Analysis Seminar

Aaron PalmerUniversity of British Columbia
Stochastic Optimal Transport, Skorokhod Embeddings, and Free End-Time Optimal Control

Monday, November 18, 2019 - 2:30pm
Malott 406

The optimal transport problem provides a fundamental and quantitative way to measure the distance between probability distributions. Recently, it has been successfully used to analyze the evolutionary dynamics in physics and biology. Motivated by questions of pricing in financial mathematics, variants of optimal transport have been developed that prescribe the stochastic dynamics of an underlying process and optimize over stopping times that achieve a target probability distribution. The convex dual to these variants optimizes over supersolutions to Hamilton-Jacobi_Bellman variational inequalities, and provides a strategy for efficiently pricing financial assets. These novel problems have given a new perspective to a classical question of embedding measures in Brownian motion by stopping times posed by Skorokhod and can also be viewed in a greater context as an example of mean field games.

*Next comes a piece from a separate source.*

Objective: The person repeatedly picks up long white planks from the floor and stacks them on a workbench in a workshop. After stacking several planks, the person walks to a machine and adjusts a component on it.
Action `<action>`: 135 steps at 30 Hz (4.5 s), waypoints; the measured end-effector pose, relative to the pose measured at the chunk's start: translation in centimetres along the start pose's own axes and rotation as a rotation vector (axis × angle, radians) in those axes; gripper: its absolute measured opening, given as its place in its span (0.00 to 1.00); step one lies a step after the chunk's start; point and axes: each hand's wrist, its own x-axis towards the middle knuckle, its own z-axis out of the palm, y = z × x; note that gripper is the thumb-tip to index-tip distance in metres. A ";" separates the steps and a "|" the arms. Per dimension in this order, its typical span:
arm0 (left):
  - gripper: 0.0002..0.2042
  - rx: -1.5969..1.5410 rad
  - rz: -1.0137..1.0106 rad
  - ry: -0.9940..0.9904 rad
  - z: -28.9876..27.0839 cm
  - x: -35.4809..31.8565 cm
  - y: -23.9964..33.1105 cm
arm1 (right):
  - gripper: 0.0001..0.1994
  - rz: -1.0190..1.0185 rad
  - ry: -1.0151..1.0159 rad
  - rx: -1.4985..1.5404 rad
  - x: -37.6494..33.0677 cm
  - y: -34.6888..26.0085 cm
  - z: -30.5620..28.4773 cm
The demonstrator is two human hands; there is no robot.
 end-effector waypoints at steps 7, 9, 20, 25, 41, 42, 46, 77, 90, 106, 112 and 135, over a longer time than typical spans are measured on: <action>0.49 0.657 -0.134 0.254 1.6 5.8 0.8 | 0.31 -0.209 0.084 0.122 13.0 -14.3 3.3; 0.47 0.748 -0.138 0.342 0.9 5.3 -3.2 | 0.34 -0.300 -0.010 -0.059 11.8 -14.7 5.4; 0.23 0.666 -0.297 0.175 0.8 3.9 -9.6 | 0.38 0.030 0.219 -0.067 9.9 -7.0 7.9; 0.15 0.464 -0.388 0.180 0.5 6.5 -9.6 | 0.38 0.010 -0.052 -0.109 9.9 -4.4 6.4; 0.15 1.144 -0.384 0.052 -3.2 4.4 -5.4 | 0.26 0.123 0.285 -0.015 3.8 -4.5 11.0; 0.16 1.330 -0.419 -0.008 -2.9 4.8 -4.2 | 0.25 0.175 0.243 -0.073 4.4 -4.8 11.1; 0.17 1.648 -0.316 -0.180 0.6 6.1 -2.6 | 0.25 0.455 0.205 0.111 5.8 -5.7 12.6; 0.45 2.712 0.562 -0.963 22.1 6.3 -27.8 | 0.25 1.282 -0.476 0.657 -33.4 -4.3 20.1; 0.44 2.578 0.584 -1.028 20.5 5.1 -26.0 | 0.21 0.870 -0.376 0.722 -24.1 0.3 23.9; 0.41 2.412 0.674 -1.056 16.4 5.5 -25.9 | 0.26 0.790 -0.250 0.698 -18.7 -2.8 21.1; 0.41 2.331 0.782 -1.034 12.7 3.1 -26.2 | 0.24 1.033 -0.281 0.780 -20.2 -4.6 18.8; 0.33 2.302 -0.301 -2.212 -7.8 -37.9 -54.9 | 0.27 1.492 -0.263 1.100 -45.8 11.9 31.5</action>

This talk will address interconnected results over the past few years that focus on the question of attainment of the dual problem and the structure of the solutions in stochastic optimal transport. We consider the cases of controlled deterministic dynamics (a reformulation of optimal transport), Brownian motion (a generalization of the Skorokhod embedding problem), and controlled diffusion processes (an introduction to mean field games with optimal stopping), for which we have developed a robust theory. This covers joint work with S Dweik, N Ghoussoub, and YH Kim.